Implement proper error control In reality it took some time to find what was the issue because there was no error reporting for situation of unavailable web services. If log would be flooded with messages about web services being unavailable it would be much easier to find.
User Curl PHP Has a lot of functions which can accept URL as parameter and just fetch the data transparently for you. They however do not give you good error control and timeout management compared to curl module. Use that when possible it is easy. You can implement your own class to fetch required URL with single call while having all needed timeout handling and reporting to match your application needs. If you’re using PHP functions make sure default_socket_timeout has proper value or set it per session.
Set Curl Timeouts Set both TIMEOUT and CONNECT_TIMEOUT as these apply to different connection stages and just setting timeout is not enough.

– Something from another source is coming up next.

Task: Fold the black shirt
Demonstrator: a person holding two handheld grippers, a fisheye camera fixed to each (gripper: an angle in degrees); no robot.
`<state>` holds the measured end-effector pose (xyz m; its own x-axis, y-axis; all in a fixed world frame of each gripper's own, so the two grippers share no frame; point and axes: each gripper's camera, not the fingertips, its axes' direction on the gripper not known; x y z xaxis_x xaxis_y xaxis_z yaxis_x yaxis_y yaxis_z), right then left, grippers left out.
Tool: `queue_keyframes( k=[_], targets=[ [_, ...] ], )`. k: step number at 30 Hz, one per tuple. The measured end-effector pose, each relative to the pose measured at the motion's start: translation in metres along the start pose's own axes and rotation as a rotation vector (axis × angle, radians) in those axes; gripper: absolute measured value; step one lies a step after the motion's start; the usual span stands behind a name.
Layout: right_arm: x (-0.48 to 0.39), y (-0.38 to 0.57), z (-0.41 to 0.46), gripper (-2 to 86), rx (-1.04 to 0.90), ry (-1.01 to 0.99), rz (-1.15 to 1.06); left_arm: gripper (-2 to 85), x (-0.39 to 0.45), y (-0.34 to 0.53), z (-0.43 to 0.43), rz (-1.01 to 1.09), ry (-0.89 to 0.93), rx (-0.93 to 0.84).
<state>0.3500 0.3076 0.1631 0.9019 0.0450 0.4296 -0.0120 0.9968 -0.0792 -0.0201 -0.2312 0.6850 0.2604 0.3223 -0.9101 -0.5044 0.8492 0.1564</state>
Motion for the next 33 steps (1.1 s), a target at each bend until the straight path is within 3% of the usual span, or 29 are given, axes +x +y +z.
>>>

Beware of PHP sessions “files” handler I already wrote about this topic, but when troubleshooting this all takes another angle. Default file handler means file gets locked while PHP request is being served. In this case because of network stall request could be taking 100+ seconds. Users are inpatient and do not wait so long pressing reload multiple times… which just adds to the list of users waiting on session file lock. This not only makes apache slots consumed at much higher pace but makes it harder to find what exactly is causing the lock because most of offending processes you can find from apache “server-status” will be just waiting on file to be unlocked. I used “gdb” to connect to the process showing high number of seconds since start finding where it is stuck. If it is somewhere in curl module (or mysql – waiting on long query to come back) – this is our query if it is waiting on the session file lock we can get that file and use fuser to see what other processes are using that files – these would be either waiting on locks or owning the lock and so one of them is the process we’re looking for. Things are much easier with say memcached session storage – this does not cause any locks for parallel session use so only the process which actually stalls waiting on external resource will show high number of seconds since request start.